Key questions to ask

To help your group work out what type of legal structure would best suit your needs, consider the following questions (see: “Table of legal entities”). 

How many people will be in your group?

The size of your group may be relevant to helping you choose the right legal structure. For example:

  • An incorporated society has to have at least 15 named members (although that number will decrease to 10 for societies registered under the 2022 Act). 
  • A trust only or charitable trust board only needs one appointed or elected trustee, although usually there are at least two. 
  • A company only needs one shareholder and one director (this can be the same person). 
  • Society-based charitable trust boards need at least five members (although, as a result of the 2022 Act, it will no longer be possible to incorporate as a society-based charitable trust board from October 2023). 
  • All registered charities from 5 October 2023 need to have at least one ‘officer’ who is 18 years of age.
  • Industrial and provident societies have to have at least seven members. 

Will the number of members change over time?

If your group intends to start small but grow its membership over time, an incorporated society is likely to be a good option. An incorporated society has to have rules about how people join and leave the society. These rules can be written to meet the organisation’s needs. For societies incorporated under the 2022 Act, members will need to actively consent to joining. 

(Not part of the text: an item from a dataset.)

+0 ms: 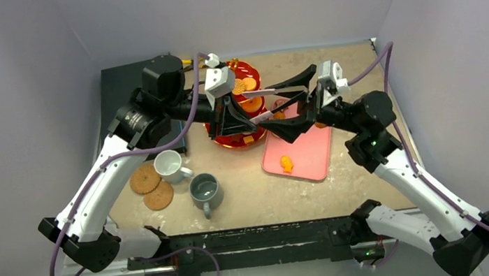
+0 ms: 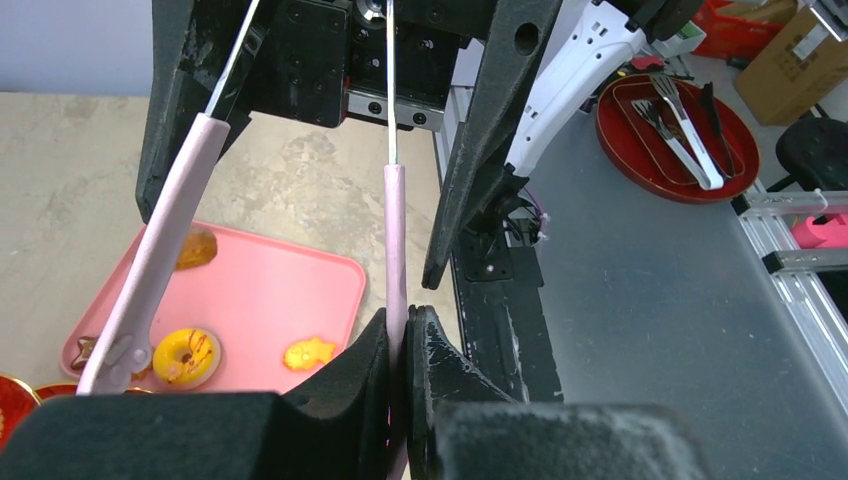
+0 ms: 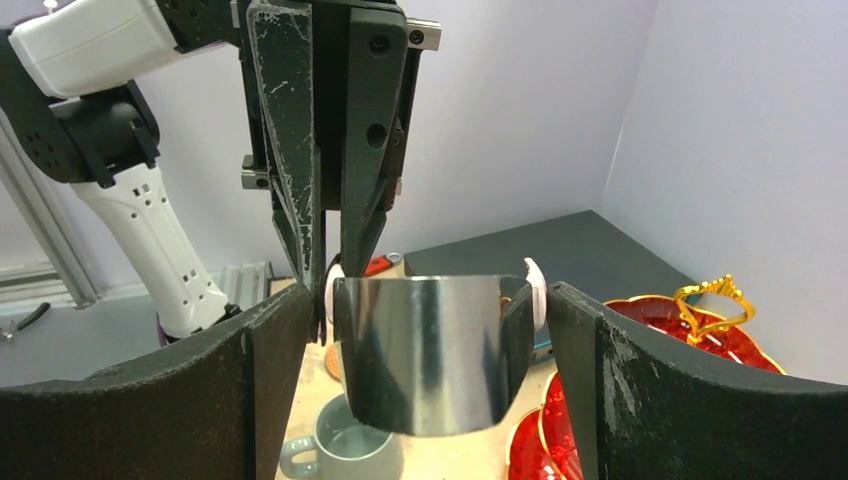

Charitable groups can have flexible membership rules, because changes to membership do not affect the way the trustees run the organisation. Incorporated societies need more specific rules for appointing or changing trustees. The group has to decide what these rules are, and include them in the trust deed.  

Who will your group be accountable to? 

If your group will be accountable to a wide number of people, it may be better to have a broad membership-based legal structure, such as an incorporated society. Trusts and charitable trust boards that are based on a trust aren’t accountable to a membership in the same way as the managing group of an incorporated society. 

Who do you want to make important decisions? 

If the group of decision-makers in your organisation will be small, it may be best to set up a trust, charitable trust board or company. If larger numbers of people are included in decision-making, an incorporated society may be suitable. 

How much money or property will your group have? 

If your group has or may potentially have substantial money or property, a trust may be an appropriate way to manage and use it, particularly if you want to keep decision-making within a small number of people. 

How will your group be funded?

Consider where the funds will come from to establish and maintain your organisation.

Will you have employees?

If your organisation will employ paid staff, it should be incorporated. This means the organisation will have its own legal identity with the power to, among other things, enter into employment contracts in its own name. 

Will your group make a profit?

If your group is a commercial venture, then consider a profit-based structure, like an industrial and provident society, a partnership, or a company. Trusts and incorporated societies can make profits, but the profits of a charitable trust or an incorporated society can’t go to members. 

Is Māori-owned land involved?

If it is, you may need to consider establishing a trust under Te Ture Whenua Act 1993 / the Māori Land Act 1993.